Enable portforwarding:

# /etc/sysctl.conf
# comment out the following line
net.ipv4.ip_forward=1
/etc/sysctl.conf

And activate your changes:

sysctl -p

Start and enable your config:

systemctl enable --now wg-quick@wg0.service

On your client:

If not already done. Install wireguard on the client as well.‌‌Repeat the step from above to generate the keys.

Create a client configuration:

#/etc/wireguard/wg0.conf 
[Interface]
PrivateKey = <copy and paste from /etc/wireguard/privatekey\
# on your clinet> 
Address = 172.80.11.2/28 

# Server is your clients peer
[Peer] 
PublicKey = <copy and paste from /etc/wireguard/publickey\
#from your server> 
PresharedKey = <copy and paste from \
#/etc/wireguard/psk/presharedkey from your server> 
AllowedIPs = 172.80.11.1/32 
Endpoint = <YourServerIP>:51820
PersistentKeepalive = 25
/etc/wireguard/wg0.conf

You have now created the missing client key and can add it to the configuration on the server side:

PublicKey = <publickey from client config>
/etc/wireguard/wg0.conf on your server‌

Start and enable your config:

systemctl enable --now wg-quick@wg0.service

Test connection:

You should see a connection on both with the following command:

wg show

If not, check if the firewall blocks port 51820/UPD or if the Wireguard service is running:

# should show show active
systemctl status wg-quick@wg0

Often there is a typo in the configuration.

Configure SSH on your server

This part is a little tricky.

Please be sure to check beforehand whether wireguard can establish a stable connection. Otherwise you will be locked out.

It's best to make a backup/snapshot beforehand.

The SSH process must be started after the Wireguard process.

We can set this via SystemD. ‌‌Add wg-quick@wg0.service as required to sshd.service.

#/etc/systemd/system/sshd.service 
[Unit] 
Description=OpenBSD Secure Shell server 
Documentation=man:sshd(8) man:sshd_config(5) 
After=network.target auditd.service 
# make SSH start after Wireguard 
Requires=wg-quick@wg0.service 
ConditionPathExists=!/etc/ssh/sshd_not_to_be_run 

[Service] 
EnvironmentFile=-/etc/default/ssh 
ExecStartPre=/usr/sbin/sshd -t 
ExecStart=/usr/sbin/sshd -D $SSHD_OPTS 
ExecReload=/usr/sbin/sshd -t 
ExecReload=/bin/kill -HUP $MAINPID 
KillMode=process Restart=on-failure 
RestartPreventExitStatus=255 
Type=notify 
RuntimeDirectory=sshd 
RuntimeDirectoryMode=0755 

[Install] 
WantedBy=multi-user.target Alias=sshd.service
/etc/systemd/system/sshd.service‌

This setting is not to be executed on the client!

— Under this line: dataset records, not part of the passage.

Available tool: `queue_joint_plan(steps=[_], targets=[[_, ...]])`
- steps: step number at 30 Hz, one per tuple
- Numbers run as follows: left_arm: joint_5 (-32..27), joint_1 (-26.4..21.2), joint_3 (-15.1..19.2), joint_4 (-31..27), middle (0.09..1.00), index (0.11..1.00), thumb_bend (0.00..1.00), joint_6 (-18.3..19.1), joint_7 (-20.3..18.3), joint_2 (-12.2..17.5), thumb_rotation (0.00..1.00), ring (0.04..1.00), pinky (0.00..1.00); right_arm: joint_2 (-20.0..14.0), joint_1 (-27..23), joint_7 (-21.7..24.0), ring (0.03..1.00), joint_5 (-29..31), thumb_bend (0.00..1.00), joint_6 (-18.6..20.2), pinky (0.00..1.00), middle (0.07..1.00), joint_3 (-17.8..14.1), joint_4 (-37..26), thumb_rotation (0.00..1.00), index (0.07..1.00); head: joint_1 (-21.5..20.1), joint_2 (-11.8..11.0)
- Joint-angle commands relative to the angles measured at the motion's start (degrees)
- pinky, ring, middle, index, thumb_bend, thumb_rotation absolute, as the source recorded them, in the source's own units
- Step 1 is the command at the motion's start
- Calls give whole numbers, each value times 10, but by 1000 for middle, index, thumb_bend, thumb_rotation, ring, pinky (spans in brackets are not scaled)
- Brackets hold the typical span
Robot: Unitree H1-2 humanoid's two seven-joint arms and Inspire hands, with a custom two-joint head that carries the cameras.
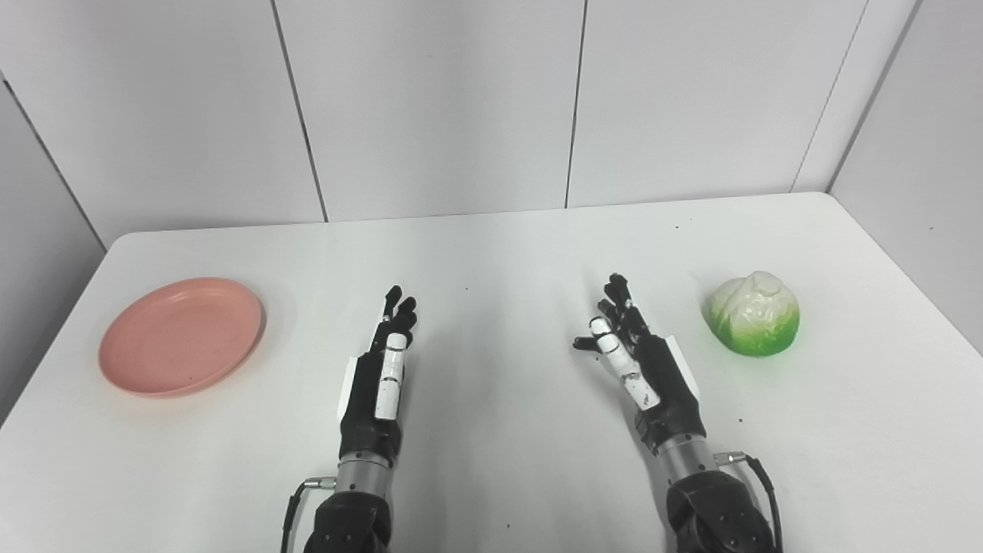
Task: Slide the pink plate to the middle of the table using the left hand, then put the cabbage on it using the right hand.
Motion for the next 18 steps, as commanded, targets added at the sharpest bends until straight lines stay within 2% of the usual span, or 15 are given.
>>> queue_joint_plan(steps=[1,3,5,8,13,15,18], targets=[[-26,-8,9,-1,988,985,578,-32,-16,8,1000,991,996,2,-15,5,1000,6,601,-11,918,1000,-1,-26,731,1000,0,1],[-46,-14,14,-1,999,998,587,-36,-26,10,991,999,1000,-1,-11,8,1000,8,621,-5,987,1000,-1,-34,732,1000,1,3],[-51,-15,16,-9,1000,999,591,-25,-31,12,986,1000,1000,-2,-8,15,1000,24,637,12,995,1000,-2,-46,735,1000,1,4],[-50,-12,12,-29,1000,1000,587,1,-39,17,999,1000,1000,-2,-4,4,1000,11,651,19,1000,1000,-4,-58,731,1000,0,4],[-52,-10,9,-18,1000,1000,627,-11,-50,22,1000,1000,1000,-2,-9,-10,1000,-9,609,-2,1000,1000,-9,-47,723,1000,-2,4],[-53,-9,8,-22,1000,1000,640,-1,-55,24,1000,1000,1000,-2,-12,-12,1000,-13,606,-5,1000,1000,-11,-44,726,1000,-2,4],[-64,-6,10,-22,1000,1000,651,2,-62,23,1000,1000,1000,-2,-14,-3,1000,5,595,-13,1000,1000,-15,-37,711,1000,-2,4]])
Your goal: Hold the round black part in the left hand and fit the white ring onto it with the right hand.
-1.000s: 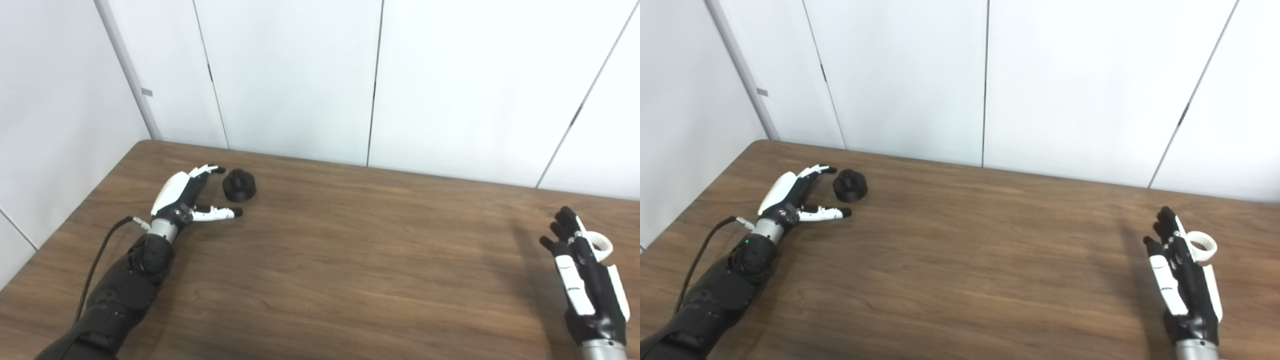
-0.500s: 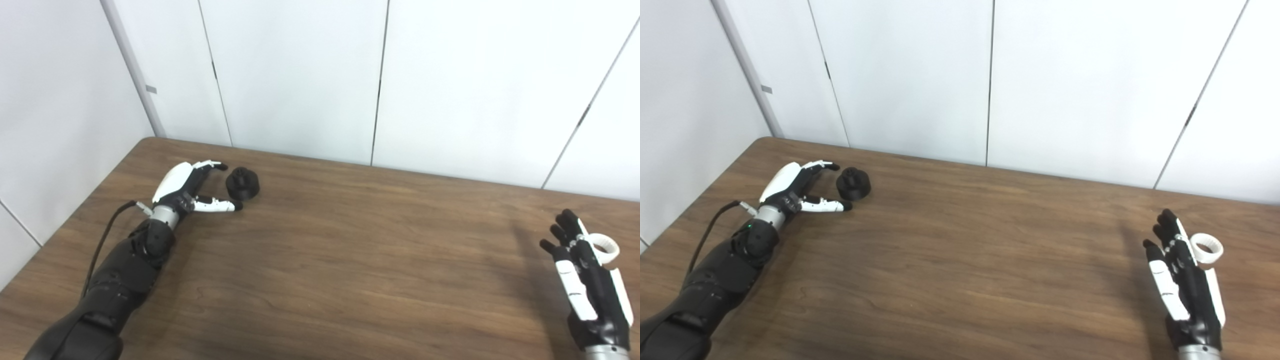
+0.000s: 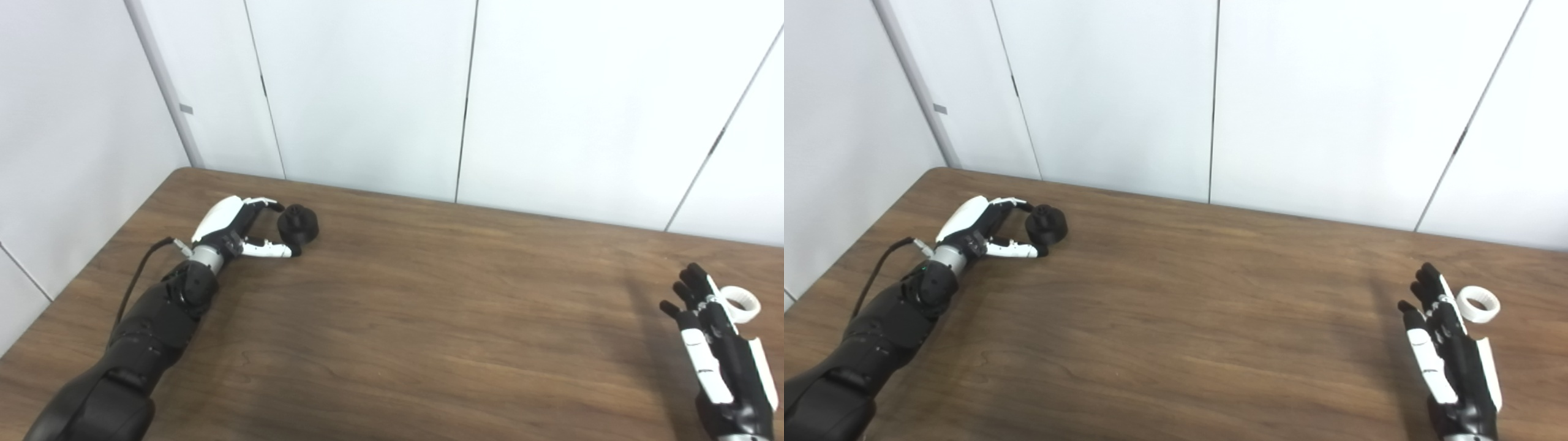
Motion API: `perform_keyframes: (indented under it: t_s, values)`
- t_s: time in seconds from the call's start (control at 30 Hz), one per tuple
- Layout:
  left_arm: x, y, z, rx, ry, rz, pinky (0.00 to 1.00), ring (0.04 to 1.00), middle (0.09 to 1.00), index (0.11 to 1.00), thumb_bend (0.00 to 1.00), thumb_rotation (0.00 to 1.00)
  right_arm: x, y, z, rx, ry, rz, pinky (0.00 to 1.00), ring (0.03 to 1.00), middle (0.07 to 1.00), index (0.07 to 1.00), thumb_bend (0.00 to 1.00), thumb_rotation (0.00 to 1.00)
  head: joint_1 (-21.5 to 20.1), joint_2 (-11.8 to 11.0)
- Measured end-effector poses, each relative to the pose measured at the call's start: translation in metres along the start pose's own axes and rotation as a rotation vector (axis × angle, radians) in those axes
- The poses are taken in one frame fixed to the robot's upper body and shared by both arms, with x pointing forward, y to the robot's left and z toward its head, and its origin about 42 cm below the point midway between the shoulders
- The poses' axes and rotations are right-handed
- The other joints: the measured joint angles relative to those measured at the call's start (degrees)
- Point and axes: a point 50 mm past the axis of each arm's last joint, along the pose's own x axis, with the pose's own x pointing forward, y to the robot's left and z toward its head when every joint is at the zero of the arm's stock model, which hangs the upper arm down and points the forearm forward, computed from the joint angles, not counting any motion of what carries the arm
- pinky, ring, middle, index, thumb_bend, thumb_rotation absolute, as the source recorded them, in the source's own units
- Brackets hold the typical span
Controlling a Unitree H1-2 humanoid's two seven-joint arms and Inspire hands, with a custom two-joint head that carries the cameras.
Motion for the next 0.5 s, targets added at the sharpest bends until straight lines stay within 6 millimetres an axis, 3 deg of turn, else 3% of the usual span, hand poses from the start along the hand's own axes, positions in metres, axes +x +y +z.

Now change your SSH listener:

# /etc/ssh/sshd_config 
ListenAddress 172.80.11.1
/etc/ssh/sshd_config

Restart SSH:

systemctl restart ssh.service

Your server is now only accessible from outside via Wireguard over SSH.

Since SSH only listens to this IP, you don't need to do any firewall settings. You can leave port 22 open for SSH worldwide.